If you’re serious about how to pass the Praxis exam, stop treating it like a college final. The Praxis isn’t about how much you know—it’s about how well you navigate ETS’s testing logic. Most teachers fail not from lack of knowledge, but from misreading question formats or underestimating the PLT (Principles of Learning and Teaching) section’s scenario traps.
Start here: Take an official ETS practice test—free or paid—from the exact test you’re registered for. If you’re taking Praxis 5003 (Elementary Education: Multiple Subjects), don’t practice with generic “teacher exams.” ETS reuses question styles: for example, in the science subtest, you’ll get a graph of plant growth under different light conditions and be asked which variable is independent. That’s not biology—it’s data literacy disguised as content.

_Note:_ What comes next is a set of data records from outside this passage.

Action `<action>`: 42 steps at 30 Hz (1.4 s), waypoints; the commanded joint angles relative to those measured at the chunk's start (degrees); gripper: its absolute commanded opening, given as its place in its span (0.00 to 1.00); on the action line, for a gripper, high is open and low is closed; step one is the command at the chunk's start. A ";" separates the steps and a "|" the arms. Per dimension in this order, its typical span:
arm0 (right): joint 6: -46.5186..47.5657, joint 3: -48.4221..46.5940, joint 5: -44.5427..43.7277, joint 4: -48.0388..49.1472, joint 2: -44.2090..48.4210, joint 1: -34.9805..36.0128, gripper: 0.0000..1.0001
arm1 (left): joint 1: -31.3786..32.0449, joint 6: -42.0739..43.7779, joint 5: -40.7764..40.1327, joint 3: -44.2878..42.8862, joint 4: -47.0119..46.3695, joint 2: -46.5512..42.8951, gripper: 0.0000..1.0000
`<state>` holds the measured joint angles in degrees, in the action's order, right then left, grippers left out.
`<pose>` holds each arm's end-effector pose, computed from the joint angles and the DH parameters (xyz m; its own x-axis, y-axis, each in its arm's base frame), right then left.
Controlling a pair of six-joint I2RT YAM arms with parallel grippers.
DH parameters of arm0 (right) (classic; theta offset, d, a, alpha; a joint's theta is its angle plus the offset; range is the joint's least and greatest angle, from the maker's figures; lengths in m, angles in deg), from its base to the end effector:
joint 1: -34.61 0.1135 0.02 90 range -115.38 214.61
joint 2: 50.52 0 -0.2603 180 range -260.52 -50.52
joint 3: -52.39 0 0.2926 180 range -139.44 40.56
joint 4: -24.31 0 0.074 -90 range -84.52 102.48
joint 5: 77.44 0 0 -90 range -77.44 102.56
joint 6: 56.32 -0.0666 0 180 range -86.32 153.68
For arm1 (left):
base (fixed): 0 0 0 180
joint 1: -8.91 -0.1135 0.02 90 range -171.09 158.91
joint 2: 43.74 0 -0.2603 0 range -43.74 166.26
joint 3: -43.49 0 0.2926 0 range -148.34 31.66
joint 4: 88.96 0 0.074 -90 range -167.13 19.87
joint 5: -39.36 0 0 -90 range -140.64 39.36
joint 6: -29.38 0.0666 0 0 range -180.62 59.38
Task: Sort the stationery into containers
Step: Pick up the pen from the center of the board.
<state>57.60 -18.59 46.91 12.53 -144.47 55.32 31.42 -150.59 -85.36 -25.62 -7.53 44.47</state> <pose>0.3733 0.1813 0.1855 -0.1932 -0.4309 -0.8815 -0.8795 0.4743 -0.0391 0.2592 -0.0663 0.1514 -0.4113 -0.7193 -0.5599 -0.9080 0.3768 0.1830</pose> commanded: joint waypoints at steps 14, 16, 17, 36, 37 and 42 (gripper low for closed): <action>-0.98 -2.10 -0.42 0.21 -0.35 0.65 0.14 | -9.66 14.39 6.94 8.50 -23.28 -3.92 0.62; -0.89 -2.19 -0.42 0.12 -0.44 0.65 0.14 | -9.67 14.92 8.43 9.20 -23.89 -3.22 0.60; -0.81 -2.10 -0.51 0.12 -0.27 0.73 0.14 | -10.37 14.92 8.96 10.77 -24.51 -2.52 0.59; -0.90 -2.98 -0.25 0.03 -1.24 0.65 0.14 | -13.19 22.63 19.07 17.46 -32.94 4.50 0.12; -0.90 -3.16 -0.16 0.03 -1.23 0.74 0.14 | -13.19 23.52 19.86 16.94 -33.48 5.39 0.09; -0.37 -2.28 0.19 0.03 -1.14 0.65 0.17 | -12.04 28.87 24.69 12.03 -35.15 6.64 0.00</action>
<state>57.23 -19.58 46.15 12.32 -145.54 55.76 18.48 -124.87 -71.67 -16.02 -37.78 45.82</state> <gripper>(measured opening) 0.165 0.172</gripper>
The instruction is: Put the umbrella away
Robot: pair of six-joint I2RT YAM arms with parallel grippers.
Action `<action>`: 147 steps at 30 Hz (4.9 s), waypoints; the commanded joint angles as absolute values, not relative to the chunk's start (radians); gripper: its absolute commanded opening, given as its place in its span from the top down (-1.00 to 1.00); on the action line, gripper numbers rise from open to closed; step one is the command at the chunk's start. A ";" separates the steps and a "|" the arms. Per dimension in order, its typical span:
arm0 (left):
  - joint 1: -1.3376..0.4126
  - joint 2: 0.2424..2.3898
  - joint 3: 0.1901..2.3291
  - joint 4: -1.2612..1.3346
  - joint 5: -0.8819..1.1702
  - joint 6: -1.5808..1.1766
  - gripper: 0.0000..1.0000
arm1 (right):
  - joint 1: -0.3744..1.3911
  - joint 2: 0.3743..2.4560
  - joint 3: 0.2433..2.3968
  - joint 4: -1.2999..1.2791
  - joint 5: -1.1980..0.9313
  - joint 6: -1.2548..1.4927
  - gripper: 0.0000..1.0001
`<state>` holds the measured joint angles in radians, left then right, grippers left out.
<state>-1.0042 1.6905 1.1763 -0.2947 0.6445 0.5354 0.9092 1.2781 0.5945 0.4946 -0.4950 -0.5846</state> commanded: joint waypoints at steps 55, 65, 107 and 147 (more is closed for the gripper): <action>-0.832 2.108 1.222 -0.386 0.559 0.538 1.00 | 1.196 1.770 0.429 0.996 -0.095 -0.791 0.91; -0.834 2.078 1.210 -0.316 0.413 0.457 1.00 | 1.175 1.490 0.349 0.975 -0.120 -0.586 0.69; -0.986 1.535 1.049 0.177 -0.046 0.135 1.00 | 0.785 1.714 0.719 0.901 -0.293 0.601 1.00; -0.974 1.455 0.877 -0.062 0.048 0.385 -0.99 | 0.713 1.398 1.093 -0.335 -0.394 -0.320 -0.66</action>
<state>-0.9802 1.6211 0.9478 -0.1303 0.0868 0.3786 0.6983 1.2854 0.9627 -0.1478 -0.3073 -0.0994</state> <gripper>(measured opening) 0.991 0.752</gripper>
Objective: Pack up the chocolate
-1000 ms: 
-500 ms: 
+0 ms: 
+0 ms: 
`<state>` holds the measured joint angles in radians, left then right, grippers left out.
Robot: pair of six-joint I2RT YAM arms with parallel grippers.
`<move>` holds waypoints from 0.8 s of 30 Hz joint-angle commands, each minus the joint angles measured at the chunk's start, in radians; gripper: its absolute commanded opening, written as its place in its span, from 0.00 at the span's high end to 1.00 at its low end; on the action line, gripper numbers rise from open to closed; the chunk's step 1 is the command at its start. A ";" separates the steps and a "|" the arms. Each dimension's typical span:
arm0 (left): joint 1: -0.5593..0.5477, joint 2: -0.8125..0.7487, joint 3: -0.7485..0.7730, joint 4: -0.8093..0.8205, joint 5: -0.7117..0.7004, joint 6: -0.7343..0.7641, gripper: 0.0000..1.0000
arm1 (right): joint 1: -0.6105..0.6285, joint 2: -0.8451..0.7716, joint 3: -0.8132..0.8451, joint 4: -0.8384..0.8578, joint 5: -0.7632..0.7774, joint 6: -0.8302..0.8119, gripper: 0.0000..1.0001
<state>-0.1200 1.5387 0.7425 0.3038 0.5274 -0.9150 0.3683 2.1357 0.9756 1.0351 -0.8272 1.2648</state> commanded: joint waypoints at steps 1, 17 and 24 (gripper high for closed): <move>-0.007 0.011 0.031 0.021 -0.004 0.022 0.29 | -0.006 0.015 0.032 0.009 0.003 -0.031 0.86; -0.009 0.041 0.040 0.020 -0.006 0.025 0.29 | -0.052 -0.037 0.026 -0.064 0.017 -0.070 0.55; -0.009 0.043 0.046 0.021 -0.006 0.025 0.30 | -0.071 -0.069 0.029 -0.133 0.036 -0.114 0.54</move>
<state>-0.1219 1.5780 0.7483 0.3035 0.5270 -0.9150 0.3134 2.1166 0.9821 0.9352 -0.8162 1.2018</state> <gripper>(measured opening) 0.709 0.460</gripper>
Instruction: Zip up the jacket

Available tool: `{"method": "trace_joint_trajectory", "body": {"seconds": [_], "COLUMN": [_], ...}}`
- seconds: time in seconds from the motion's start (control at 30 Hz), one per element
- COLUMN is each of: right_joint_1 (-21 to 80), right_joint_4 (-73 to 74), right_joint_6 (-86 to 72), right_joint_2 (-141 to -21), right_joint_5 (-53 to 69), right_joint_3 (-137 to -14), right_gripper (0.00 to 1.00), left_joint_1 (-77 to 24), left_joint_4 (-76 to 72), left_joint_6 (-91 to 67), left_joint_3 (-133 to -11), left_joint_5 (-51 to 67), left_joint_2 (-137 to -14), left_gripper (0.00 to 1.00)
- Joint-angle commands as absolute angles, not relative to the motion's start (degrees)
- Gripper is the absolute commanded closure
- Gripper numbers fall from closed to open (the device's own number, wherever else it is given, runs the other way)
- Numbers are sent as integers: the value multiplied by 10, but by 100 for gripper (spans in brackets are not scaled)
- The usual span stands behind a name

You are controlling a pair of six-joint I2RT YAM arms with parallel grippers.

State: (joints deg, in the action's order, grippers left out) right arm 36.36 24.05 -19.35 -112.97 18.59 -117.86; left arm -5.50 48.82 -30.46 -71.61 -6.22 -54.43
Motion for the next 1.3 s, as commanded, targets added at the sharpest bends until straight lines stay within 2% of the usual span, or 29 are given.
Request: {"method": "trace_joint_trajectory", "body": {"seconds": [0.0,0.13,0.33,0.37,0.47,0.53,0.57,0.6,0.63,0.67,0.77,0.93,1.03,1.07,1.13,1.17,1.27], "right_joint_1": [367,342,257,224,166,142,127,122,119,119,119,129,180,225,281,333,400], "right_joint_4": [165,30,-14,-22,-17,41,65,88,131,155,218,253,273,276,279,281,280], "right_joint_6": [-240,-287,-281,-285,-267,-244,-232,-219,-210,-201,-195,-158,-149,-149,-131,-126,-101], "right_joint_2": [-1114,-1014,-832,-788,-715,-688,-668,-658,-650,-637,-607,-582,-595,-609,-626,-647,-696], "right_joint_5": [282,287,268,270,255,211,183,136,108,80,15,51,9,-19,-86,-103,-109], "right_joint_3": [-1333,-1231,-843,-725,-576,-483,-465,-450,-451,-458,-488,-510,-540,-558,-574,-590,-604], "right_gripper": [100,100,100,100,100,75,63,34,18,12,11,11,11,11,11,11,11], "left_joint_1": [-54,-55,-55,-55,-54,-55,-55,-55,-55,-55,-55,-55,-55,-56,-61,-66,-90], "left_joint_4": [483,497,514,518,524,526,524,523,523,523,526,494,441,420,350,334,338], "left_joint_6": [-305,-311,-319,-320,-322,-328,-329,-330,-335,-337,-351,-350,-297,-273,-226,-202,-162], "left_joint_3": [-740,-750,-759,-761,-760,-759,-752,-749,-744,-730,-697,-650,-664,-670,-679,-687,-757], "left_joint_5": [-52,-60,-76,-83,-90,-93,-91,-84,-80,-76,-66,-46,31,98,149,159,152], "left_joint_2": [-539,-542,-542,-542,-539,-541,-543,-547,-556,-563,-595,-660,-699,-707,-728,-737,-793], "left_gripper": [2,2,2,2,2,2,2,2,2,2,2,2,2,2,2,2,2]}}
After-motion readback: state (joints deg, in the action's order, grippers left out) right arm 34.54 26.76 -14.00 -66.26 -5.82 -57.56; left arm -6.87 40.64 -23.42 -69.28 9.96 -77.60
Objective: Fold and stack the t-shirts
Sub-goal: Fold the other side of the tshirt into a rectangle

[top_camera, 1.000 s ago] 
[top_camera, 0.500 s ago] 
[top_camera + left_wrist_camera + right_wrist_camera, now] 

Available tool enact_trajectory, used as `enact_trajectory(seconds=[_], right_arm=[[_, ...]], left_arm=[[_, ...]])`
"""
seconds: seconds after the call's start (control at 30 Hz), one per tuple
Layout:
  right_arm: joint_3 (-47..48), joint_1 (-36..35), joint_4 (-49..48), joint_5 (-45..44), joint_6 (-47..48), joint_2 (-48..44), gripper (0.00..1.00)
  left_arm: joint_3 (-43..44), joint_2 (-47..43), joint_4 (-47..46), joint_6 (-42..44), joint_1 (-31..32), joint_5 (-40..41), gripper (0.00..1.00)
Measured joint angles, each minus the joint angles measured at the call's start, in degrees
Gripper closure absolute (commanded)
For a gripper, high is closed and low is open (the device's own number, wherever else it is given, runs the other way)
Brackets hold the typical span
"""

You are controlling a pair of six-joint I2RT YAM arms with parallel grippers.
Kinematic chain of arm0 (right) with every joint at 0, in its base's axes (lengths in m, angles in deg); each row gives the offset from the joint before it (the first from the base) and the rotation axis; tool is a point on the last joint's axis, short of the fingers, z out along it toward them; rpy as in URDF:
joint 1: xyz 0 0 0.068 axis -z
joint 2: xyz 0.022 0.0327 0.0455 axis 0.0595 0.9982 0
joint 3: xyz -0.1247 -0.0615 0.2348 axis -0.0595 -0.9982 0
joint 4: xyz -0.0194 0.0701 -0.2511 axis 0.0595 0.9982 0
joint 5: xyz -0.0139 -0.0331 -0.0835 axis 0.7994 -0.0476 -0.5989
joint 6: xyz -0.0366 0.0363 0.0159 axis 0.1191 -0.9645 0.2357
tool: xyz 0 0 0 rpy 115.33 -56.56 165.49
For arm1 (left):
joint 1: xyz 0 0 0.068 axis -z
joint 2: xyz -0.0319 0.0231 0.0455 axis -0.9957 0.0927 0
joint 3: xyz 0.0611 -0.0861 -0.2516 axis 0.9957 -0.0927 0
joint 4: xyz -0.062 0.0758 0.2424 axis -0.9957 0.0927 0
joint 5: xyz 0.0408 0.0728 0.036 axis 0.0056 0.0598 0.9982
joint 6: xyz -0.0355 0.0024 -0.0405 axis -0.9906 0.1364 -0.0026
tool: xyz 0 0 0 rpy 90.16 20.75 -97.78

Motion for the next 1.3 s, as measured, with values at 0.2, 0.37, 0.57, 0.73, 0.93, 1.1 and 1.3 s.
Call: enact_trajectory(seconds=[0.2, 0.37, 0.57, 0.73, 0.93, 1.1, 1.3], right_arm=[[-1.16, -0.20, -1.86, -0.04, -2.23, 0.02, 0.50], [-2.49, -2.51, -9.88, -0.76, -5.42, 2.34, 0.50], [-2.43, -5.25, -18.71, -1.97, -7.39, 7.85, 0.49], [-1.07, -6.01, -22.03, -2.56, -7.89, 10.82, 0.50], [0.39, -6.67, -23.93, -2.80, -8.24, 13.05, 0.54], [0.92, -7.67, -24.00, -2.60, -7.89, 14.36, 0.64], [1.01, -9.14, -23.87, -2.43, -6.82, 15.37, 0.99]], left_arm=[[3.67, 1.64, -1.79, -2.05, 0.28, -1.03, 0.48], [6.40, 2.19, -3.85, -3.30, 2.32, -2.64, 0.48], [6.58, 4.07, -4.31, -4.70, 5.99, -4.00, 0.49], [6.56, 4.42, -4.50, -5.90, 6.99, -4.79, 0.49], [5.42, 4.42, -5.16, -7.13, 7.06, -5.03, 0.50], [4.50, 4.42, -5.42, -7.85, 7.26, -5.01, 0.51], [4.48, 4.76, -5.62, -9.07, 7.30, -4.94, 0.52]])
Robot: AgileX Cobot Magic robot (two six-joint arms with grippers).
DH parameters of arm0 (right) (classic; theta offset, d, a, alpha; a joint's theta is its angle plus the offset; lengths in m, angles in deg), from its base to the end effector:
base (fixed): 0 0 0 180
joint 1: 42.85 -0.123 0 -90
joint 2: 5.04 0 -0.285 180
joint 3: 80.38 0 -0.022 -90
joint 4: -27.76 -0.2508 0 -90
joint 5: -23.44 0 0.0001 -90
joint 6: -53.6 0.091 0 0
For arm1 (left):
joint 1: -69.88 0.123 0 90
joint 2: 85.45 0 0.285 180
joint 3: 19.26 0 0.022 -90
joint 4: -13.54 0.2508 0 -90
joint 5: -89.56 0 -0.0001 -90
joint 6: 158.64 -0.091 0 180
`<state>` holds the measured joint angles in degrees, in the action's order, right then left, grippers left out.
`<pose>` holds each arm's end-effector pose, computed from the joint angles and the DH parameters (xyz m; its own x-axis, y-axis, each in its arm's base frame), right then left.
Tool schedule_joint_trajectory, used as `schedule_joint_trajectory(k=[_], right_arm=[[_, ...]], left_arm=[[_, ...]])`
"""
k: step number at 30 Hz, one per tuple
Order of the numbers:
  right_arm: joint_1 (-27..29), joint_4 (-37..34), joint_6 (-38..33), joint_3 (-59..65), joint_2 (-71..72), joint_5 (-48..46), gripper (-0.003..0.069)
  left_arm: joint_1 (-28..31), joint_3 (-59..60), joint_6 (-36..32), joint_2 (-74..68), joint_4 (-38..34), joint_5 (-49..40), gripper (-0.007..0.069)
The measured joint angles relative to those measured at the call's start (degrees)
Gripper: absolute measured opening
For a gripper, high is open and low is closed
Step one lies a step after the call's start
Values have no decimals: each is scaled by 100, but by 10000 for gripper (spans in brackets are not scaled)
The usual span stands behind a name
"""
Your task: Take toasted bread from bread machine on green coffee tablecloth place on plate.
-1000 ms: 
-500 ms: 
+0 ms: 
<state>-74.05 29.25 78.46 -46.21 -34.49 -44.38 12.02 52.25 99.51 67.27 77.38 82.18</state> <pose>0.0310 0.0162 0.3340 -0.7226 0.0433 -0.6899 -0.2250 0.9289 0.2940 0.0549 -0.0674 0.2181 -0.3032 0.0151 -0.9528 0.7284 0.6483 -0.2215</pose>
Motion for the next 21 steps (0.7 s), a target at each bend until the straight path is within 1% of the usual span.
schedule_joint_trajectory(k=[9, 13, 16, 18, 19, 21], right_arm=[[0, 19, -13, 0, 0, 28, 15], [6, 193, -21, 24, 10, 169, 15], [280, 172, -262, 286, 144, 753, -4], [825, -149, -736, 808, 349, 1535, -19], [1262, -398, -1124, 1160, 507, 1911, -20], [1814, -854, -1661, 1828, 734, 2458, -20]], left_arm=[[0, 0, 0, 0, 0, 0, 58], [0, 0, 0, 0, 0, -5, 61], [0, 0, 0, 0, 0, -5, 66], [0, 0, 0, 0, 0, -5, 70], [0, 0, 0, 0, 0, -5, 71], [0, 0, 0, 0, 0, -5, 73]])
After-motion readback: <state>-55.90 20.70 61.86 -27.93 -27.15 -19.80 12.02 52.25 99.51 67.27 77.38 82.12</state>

For Praxis Core (5713, 5723, 5733):
- In Writing, 40% of your score comes from the two essays. ETS doesn’t care about fancy vocabulary—they want clear thesis statements, logical flow, and zero grammar errors. Practice writing a 30-minute argument essay using this structure: claim → 2 reasons + classroom-relevant examples → counterargument → conclusion.
- In Math, half the battle is avoiding calculator dependency. Many questions (like ratios or percentages) are faster done mentally. Drill mental math daily—ETS loves real-world contexts like “A teacher budgets $240 for 30 students. What’s the per-student amount?”
For PLT (e.g., 5624): Memorizing Piaget or Vygotsky won’t cut it. Questions drop you into messy classroom moments: “A student refuses to work after a disagreement. What should the teacher do FIRST?” The right answer is almost always de-escalate privately, not enforce consequences publicly. Review ETS’s “Classroom Scenarios” PDF—it’s gold.
Finally, schedule your exam when you’re fresh, not after a full teaching day. And never walk in without knowing your state’s passing score—some require 150, others 165. That changes everything.
To pass the Praxis exam isn’t about more hours—it’s about smarter, exam-specific practice. Use ETS materials, decode the scenarios, and write like a clear-headed educator—not a scholar.